Logistic regression

After you have familiar with the idea that running GLM on python, let’s try more models on the HCP dataset. If you already forget the dataset, plesae go to the Dataset instructions on pp. 24-25,36 and 50-51 of the HcP Reference Manual. In order to use this dataset, please electronically sign the HCP data use terms at ConnectomeDB.

First question first, what is the logistics model? In general, the logistic model has been applied for the probability of binary classes or event existing such as pass/fail, win/lose, alive/dead or healthy/sick. This can be extended to model several classes of events such as determining whether an image contains a cat, dog, lion, etc. Each object would be assigned a probability between 0 and 1.In regression analysis, logistic regression is estimating the parameters of a logistic model. If you want to know more, here is a good video for logistic regression.
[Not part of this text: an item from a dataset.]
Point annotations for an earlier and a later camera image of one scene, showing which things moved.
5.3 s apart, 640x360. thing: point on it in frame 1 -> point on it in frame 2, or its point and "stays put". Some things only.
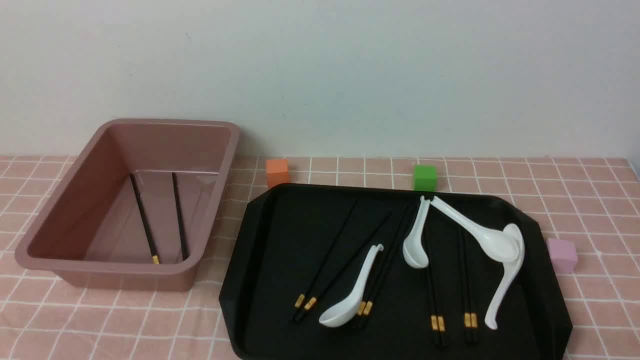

Now, as we can see the brain activation under different conditions as a group, we can use the Logistic regression for decoding the data. In the context of HCP dataset and gambling project, It means that we can predict the brain activation of different conditions based on the output of GLM we analyzed before:

X = data
X_1 = data.T
Y = res_reg
Y_1 = Y.T

# Define the model
log_reg = LogisticRegression(penalty="none")

# fit the model
log_reg.fit(X_1, Y_1)
y_pred = log_reg.predict(X_1)

Now we need to evaluate the model’s predictions. We’ll do that with an accuracy score. The accuracy of the classifier is the proportion of trials where the predicted label matches the true label:

def compute_accuracy(X, y, model):
#Compute accuracy of classifier predictions.

Args:
    X (2D array): Data matrix
    y (1D array): Label vector
    model (sklearn estimator): Classifier with trained weights.
  Returns:
    accuracy (float): Proportion of correct predictions.

y_pred = model.predict(X)
accuracy = (y == y_pred).mean()
return accuracy

# Compute train accurcy
train_accuracy = compute_accuracy(X_1, Y_1, log_reg)
print(f"Accuracy on the training data: {train_accuracy:.2%}")

It seems like that the Classification accuracy on the training data is 100%! That might sound impressive, but there is a concept called overfitting: the classifier may have learned something idiosyncratic about the training data. If that’s the case, it won’t have really learned the underlying data->decision function, and thus won’t generalize well to new data. To check this, we can evaluate the cross-validated accuracy:

accuracies = cross_val_score(LogisticRegression(max_iter=5000,penalty='none'), X_1, Y_1, cv=50) # k=50 crossvalidation

Let’s plot the accuracy on the test data:

#markdown Run to plot out these `k=50` accuracy scores.
f, ax = plt.subplots(figsize=(8, 3))
ax.boxplot(accuracies, vert=False, widths=.7)
ax.scatter(accuracies, np.ones(50))
ax.set(
  xlabel="Accuracy",
  yticks=[],
  title=f"Average test accuracy: {accuracies.mean():.2%}"
)
ax.spines["left"].set_visible(False)